Old is New Again…

The Old Fashioned is New Again. For over 200 Years a fan favourite

The Pendennis Club, a gentlemen’s club founded in 1881 in Louisville, Kentucky, claims the old-fashioned cocktail was invented there. The recipe was said to have been invented by a bartender at that club in honor of Colonel James E. Pepper, a prominent bourbon distiller, who brought it to the Waldorf-Astoria Hotel bar in New York City.[7] Cocktail critic David Wonderich finds this origin story unlikely, however, as the first mention in print of “old fashioned cocktails” was in the Chicago Daily Tribune in February 1880, before the Pendennis Club was opened; this in addition to the fact that the old fashioned was simply a re-packaging of a drink that had long existed.[2][8] (WIKIPEDIA)

My personal attachment to the Old Fashioned suprisingly goes back to a Chinese restaurant in Kingston, Ontario. Many decades ago, when I was a university student in Kingston, Ontario I used to frequent a Chinese restaurant just down from my home for Peking duck, the house specialty. The restaurant was tiny. It had six booths and a four stool bar. There were intricate oriental designs on the peeling wallpaper and huge mural on the back wall of a Chinese temple with an archway that led to the kitchen through swinging saloon doors.

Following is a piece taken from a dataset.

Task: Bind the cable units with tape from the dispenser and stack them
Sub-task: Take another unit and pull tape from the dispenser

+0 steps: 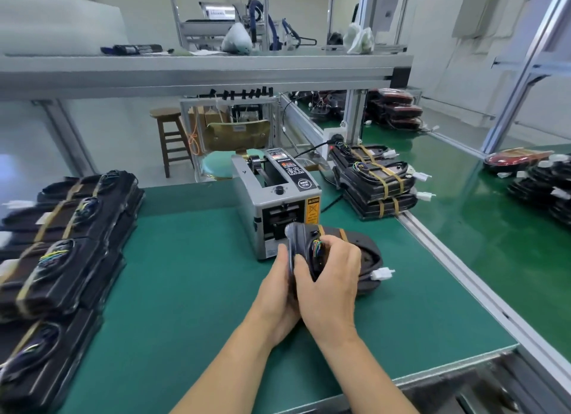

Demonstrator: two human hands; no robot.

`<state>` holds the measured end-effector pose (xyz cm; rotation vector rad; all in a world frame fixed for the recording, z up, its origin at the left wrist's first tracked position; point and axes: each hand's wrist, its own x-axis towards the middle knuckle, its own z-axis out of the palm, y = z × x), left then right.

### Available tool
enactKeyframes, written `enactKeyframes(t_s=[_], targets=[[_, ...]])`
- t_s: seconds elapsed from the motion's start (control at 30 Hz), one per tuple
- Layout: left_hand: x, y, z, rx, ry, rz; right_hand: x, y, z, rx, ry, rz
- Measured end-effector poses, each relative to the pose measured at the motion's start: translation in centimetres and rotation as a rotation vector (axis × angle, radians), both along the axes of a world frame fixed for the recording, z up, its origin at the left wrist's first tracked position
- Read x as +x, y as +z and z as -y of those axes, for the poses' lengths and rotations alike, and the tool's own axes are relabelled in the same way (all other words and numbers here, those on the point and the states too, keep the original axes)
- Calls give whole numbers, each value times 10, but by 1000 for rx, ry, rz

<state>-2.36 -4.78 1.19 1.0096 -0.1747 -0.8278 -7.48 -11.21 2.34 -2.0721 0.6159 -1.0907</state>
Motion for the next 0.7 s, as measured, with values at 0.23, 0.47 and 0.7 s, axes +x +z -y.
enactKeyframes(t_s=[0.23,0.47,0.7], targets=[[9,30,-46,73,-1,233,13,32,-10,424,151,-1],[25,68,-97,376,273,778,31,58,-65,1139,313,271],[32,66,-114,280,701,724,37,54,-115,1361,473,232]])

The owner was a wizened Chinese man who was a third generation Canadian and still in the family business his grandfather has started sixty years before. From the conversations we had he enjoyed travelling whenever he could and had postcards taped to the bar he had sent himself. He ran the little bar and seated people as well. He was always dressed immaculately in a black, striped waistcoat with a starched white shirt. A university student was the server and in the back could be heard the rattling of the kitchen staff. At this restaurant, they had the traditional Chinese restaurant placemat which was a compilation of different cocktails no one in the 80’s dare order. One of these cocktails, was an Old Fashioned. On one of my bi-weekly evening suppers I ordered one.

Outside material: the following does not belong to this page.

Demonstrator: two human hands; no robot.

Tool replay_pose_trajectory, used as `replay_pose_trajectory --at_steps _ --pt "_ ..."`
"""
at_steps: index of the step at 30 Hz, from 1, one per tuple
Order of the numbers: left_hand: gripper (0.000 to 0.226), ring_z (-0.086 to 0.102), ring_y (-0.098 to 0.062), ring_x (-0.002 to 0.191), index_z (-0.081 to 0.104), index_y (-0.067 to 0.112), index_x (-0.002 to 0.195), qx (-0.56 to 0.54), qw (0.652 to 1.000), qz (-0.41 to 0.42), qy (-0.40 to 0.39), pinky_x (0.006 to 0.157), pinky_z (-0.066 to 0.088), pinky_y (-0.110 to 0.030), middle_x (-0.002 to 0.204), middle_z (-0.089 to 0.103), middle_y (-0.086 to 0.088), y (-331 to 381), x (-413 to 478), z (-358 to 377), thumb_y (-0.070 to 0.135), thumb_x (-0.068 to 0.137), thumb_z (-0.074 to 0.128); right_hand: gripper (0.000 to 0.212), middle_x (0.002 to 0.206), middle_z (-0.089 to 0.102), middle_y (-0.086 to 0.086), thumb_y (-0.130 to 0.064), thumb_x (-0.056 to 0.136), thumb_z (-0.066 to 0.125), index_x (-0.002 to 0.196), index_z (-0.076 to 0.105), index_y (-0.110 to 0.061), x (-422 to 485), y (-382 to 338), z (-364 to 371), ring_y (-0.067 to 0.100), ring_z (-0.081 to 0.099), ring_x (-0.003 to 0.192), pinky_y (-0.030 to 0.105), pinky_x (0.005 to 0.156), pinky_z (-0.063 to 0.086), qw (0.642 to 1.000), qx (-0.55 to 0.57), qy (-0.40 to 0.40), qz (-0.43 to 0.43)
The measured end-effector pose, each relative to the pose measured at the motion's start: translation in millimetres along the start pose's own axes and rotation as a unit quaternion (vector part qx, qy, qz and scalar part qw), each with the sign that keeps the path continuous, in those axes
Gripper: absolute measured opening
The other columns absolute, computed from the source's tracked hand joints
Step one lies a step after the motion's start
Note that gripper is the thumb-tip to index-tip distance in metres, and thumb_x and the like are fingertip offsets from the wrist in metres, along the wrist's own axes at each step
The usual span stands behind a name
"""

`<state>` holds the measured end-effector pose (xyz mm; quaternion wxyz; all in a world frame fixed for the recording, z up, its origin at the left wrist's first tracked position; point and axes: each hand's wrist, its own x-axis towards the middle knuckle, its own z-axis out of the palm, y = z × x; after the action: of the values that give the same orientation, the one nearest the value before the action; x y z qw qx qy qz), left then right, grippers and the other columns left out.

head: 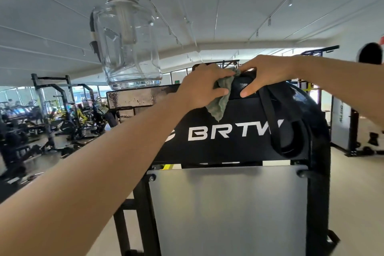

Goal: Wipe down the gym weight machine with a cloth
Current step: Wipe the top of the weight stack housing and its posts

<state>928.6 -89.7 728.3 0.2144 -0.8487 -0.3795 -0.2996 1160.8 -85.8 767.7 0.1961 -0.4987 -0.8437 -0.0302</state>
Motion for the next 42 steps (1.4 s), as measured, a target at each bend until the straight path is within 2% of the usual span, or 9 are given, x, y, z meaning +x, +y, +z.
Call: replay_pose_trajectory --at_steps 7,10,13,19,24,32,37,40,42 --pt "0.056 0.048 -0.026 0.125 0.048 0.035 0.147 0.100 0.994 -0.034 -0.015 0.096 0.045 -0.047 0.131 0.055 -0.005 -20.9 -26.3 -23.7 0.046 0.094 0.064 0.053 0.118 0.065 -0.013 -0.048 0.072 0.084 0.122 0.067 -0.046 -4.6 4.5 5.8 0.009 0.064 0.100 0.026 0.084 0.050 0.997 0.082 0.012 0.010" --pt "0.054 0.050 -0.029 0.123 0.051 0.028 0.145 0.142 0.988 -0.058 -0.006 0.096 0.048 -0.050 0.130 0.057 -0.007 -30.6 -45.6 -32.5 0.042 0.095 0.065 0.042 0.122 0.063 -0.018 -0.055 0.077 0.076 0.118 0.069 -0.047 -5.5 5.4 8.6 0.009 0.059 0.111 0.028 0.100 0.043 0.992 0.117 0.037 0.006" --pt "0.049 0.053 -0.032 0.118 0.056 0.020 0.140 0.206 0.975 -0.075 0.045 0.089 0.051 -0.051 0.128 0.058 -0.010 -33.6 -66.7 -31.5 0.037 0.095 0.066 0.053 0.133 0.059 -0.015 -0.068 0.074 0.065 0.121 0.068 -0.045 -6.4 4.0 11.9 0.009 0.049 0.125 0.028 0.107 0.032 0.991 0.125 0.049 0.005" --pt "0.044 0.059 -0.041 0.105 0.067 0.012 0.128 0.249 0.947 -0.106 0.174 0.063 0.054 -0.045 0.118 0.065 -0.016 -29.9 -91.3 0.8 0.029 0.088 0.076 0.044 0.141 0.056 -0.014 -0.061 0.091 0.058 0.129 0.065 -0.041 -8.2 2.7 16.4 0.006 0.047 0.127 0.026 0.106 0.029 0.993 0.103 0.065 -0.003" --pt "0.042 0.058 -0.039 0.104 0.066 0.012 0.129 0.215 0.944 -0.093 0.234 0.064 0.057 -0.044 0.123 0.063 -0.018 -12.1 -82.4 28.8 0.020 0.089 0.075 0.047 0.147 0.053 -0.010 -0.062 0.091 0.055 0.132 0.063 -0.040 -9.1 -0.6 18.6 0.013 0.045 0.136 0.027 0.108 0.028 0.995 0.065 0.072 -0.001" --pt "0.051 0.061 -0.037 0.105 0.071 0.015 0.124 0.235 0.952 0.005 0.197 0.066 0.058 -0.041 0.128 0.063 -0.016 -7.3 -78.1 36.7 0.012 0.075 0.087 0.046 0.148 0.053 -0.007 -0.060 0.091 0.058 0.132 0.062 -0.040 -11.1 -0.2 22.5 0.016 0.044 0.137 0.025 0.105 0.028 0.993 0.061 0.101 -0.004" --pt "0.035 0.060 -0.039 0.096 0.072 0.012 0.118 0.214 0.945 -0.104 0.226 0.051 0.055 -0.041 0.118 0.064 -0.018 -28.2 -111.9 29.3 0.013 0.085 0.080 0.058 0.147 0.053 -0.006 -0.069 0.089 0.054 0.139 0.055 -0.040 -14.4 5.4 32.8 0.020 0.047 0.135 0.031 0.105 0.034 0.988 0.029 0.154 0.010" --pt "0.022 0.062 -0.034 0.083 0.077 0.012 0.111 0.101 0.951 -0.154 0.250 0.060 0.051 -0.037 0.102 0.064 -0.013 -21.4 -131.5 34.6 0.022 0.092 0.073 0.063 0.141 0.059 0.000 -0.067 0.092 0.049 0.142 0.056 -0.029 -31.1 8.7 50.8 0.028 0.049 0.129 0.034 0.102 0.033 0.972 -0.006 0.236 -0.018" --pt "0.024 0.063 -0.025 0.082 0.078 0.015 0.110 0.019 0.956 -0.193 0.219 0.067 0.047 -0.030 0.102 0.066 -0.006 -5.8 -144.2 43.9 0.030 0.092 0.073 0.061 0.148 0.051 -0.001 -0.057 0.091 0.053 0.144 0.053 -0.028 -55.6 7.0 75.5 0.029 0.037 0.138 0.037 0.109 0.024 0.954 0.002 0.300 -0.014"
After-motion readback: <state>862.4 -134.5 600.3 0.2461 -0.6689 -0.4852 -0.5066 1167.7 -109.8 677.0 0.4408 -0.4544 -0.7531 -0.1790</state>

I stepped up to the bar to watch the creation. The barkeep grabbed two sugar cubes and placed them in a tall mixing glass. Then he took a small clear glass bottle full of a a brown liquid and added five or six good dashes of the liquid to the sugar. He had a wooden muddler worn from years of use and proceeded to muddle the sugar and liquid (it was bitters). He set the slurry aside. Selecting an orange from several in a bowl on the bar he pared off a thin rind of the peel. He rubbed the peel between his fingers. Then he lit the rind on fire with a lighter and blew it out immediately. As it was smoking he grabbed a whiskey glass and held it upside down letting the smoke waft into it. He rubbed the peel on the edges of the glass inside. He dropped the rind in the glass. To the mixing glass he added two great shots of Crown Royal and some ice cubes from a round ice bucket. He stirred the concoction and then strained it into the smoke-infused whiskey glass. He added a few cubes of ice and finished it with an orange slice garnish, speared together with a maraschino cherry.

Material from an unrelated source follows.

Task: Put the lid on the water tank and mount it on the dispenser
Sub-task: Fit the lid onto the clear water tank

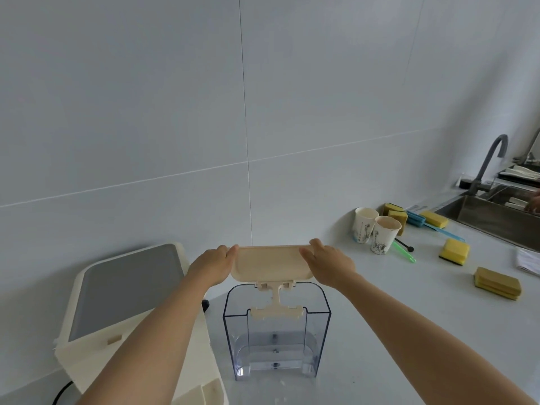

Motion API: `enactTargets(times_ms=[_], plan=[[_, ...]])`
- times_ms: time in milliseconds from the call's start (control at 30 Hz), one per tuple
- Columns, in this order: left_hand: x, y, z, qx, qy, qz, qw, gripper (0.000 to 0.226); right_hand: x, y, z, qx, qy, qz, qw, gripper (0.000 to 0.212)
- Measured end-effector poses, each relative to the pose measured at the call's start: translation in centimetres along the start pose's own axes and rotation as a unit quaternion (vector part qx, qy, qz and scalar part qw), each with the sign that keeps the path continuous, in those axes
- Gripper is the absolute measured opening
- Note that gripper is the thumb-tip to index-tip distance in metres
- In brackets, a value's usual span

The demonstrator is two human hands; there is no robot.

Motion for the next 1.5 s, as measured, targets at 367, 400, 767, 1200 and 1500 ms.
enactTargets(times_ms=[367,400,767,1200,1500], plan=[[-1.0,0.7,-0.3,-0.084,-0.024,-0.014,0.996,0.049,-1.1,0.3,0.1,0.073,-0.002,0.056,0.996,0.025],[-1.1,0.8,-0.5,-0.087,-0.028,-0.013,0.996,0.049,-1.3,0.3,0.2,0.087,-0.006,0.063,0.994,0.026],[-5.9,0.3,-2.0,0.077,-0.113,0.019,0.991,0.048,-4.8,-1.3,0.7,0.051,0.016,0.085,0.995,0.040],[-9.1,-1.6,-2.6,0.325,-0.154,0.065,0.931,0.056,-7.0,-3.7,1.0,0.010,0.030,0.036,0.999,0.041],[-9.9,-2.3,-2.9,0.349,-0.129,0.043,0.927,0.059,-6.7,-4.5,1.3,0.031,0.013,0.035,0.999,0.044]])
Point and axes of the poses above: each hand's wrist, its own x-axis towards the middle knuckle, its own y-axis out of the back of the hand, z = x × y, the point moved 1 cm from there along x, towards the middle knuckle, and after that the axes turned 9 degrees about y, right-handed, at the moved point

I sat back down at my booth and waited for the server to bring it over. It was love at first sip. Spicy from the whiskey and sweet from the sugar with the bitters somehow fusing the different components. The smokiness was subtle but added a different level to the sipping. Now all these years later the Old Fashioned is popular again. There are dozens if not hundreds of variations but at it’s simplest form it is sugar, bitters, whiskey, and a hint of orange essence. If you have the opportunity, give one a try. Drink, enjoy. Live your best life.